● THE TASK
Copy, exactly and without additions, every line in the records below from the one holding "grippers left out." through the one holding "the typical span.", both ends included.

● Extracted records

%%

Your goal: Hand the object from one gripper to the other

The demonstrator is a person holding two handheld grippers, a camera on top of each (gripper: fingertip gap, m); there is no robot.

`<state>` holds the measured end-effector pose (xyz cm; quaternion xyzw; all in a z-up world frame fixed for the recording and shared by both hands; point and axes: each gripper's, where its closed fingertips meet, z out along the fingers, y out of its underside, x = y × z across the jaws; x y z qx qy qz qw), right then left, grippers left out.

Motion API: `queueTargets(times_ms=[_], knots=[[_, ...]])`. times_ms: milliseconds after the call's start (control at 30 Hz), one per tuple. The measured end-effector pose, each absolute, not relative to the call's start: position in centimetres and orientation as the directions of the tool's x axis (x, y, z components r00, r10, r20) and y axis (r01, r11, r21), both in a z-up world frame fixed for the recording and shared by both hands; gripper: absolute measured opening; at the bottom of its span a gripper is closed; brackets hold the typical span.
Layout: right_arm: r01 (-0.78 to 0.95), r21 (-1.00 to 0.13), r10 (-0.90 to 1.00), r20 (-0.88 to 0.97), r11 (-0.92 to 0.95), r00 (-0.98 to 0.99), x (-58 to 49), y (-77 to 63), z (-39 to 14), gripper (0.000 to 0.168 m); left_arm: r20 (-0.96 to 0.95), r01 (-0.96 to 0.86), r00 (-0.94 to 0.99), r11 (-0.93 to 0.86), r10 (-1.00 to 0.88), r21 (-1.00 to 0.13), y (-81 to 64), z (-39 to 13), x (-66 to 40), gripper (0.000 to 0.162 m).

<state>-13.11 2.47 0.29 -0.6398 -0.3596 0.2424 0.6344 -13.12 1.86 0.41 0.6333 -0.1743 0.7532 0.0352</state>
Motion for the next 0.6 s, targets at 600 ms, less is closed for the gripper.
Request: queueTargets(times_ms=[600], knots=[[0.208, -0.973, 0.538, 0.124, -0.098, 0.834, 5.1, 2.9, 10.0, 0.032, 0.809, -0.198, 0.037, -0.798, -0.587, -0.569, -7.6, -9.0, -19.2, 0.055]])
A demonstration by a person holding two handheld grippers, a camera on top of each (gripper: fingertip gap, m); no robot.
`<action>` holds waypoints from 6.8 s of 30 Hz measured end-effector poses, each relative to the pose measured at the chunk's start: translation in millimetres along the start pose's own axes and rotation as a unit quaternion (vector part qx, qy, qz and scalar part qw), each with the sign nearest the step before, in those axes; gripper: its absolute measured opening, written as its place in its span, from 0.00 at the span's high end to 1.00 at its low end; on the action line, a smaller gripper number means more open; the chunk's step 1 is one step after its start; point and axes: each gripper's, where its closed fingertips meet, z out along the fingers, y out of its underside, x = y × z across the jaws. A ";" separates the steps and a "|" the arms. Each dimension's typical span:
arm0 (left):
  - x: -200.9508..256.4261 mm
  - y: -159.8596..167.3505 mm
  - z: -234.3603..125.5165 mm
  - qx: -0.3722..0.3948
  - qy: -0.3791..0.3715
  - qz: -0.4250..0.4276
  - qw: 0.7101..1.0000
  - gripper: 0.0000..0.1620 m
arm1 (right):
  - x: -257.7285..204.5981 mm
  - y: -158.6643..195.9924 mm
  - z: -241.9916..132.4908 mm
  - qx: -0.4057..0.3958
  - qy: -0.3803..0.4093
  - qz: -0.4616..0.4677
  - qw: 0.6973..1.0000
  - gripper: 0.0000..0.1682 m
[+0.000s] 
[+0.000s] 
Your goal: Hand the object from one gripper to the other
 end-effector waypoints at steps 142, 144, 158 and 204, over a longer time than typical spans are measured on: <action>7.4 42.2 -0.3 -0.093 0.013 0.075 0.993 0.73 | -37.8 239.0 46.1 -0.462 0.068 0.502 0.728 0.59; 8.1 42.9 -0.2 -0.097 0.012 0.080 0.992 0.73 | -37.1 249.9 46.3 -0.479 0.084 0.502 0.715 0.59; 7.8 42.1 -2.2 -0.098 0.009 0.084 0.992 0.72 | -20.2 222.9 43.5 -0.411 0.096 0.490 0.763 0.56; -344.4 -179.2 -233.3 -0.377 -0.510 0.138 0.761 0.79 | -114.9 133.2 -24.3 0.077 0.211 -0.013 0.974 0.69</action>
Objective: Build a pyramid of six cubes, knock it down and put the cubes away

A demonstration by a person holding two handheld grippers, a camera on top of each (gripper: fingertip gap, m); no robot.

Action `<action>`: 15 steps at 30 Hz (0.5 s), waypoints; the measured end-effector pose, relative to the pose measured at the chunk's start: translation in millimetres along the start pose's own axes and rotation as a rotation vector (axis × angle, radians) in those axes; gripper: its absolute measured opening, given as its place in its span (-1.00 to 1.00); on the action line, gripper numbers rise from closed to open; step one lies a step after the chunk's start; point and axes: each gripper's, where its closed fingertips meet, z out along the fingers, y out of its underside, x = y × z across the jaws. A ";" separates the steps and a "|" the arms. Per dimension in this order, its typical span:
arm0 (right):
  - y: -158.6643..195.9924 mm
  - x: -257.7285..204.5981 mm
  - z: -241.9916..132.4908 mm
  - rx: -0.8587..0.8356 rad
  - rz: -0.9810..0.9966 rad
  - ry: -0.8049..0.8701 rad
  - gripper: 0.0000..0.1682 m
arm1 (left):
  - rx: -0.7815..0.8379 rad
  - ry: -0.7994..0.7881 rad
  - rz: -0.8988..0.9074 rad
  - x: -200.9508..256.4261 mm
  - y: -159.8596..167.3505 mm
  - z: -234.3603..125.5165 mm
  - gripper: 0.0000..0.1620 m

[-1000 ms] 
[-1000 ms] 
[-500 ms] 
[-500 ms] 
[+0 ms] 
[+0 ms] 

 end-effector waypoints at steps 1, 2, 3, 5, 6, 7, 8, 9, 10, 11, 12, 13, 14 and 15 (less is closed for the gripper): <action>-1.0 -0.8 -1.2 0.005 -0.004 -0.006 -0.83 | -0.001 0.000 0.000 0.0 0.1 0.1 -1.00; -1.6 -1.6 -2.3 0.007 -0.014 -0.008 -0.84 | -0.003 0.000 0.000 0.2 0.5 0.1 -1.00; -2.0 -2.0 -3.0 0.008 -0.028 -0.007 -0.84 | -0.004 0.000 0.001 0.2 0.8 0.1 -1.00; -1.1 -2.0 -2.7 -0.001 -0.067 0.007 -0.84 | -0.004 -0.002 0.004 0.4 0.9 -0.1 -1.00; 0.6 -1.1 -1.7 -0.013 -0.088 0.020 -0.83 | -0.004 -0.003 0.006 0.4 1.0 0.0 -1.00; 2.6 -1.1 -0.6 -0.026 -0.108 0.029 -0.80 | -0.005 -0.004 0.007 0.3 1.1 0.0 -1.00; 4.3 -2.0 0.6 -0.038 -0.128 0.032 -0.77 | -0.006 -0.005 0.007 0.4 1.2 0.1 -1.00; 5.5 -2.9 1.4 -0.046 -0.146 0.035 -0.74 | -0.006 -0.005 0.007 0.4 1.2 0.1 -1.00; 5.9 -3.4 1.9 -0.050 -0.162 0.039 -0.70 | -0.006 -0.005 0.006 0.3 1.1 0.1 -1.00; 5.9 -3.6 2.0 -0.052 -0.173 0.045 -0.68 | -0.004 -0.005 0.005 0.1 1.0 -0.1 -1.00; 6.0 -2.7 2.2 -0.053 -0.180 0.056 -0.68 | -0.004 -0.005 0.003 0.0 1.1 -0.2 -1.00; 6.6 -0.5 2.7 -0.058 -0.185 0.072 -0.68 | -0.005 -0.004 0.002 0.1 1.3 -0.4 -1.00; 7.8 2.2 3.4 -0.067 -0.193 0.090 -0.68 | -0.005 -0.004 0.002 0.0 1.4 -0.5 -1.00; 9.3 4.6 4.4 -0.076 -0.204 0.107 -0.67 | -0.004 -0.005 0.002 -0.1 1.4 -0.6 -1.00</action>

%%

● COMPLETED EXERCISE
`<state>` holds the measured end-effector pose (xyz cm; quaternion xyzw; all in a z-up world frame fixed for the recording and shared by both hands; point and axes: each gripper's, where its closed fingertips meet, z out along the fingers, y out of its underside, x = y × z across the jaws; x y z qx qy qz qw), right then left, grippers left out.

Motion API: `queueTargets(times_ms=[_], knots=[[_, ...]])`. times_ms: milliseconds after the call's start (control at 30 Hz), one per tuple. The measured end-effector pose, each absolute, not relative to the call's start: position in centimetres and orientation as the directions of the tool's x axis (x, y, z components r00, r10, r20) and y axis (r01, r11, r21), both in a z-up world frame fixed for the recording and shared by both hands; gripper: absolute measured opening; at the bottom of its span a gripper is closed; brackets hold the typical span.

This finishes the exercise.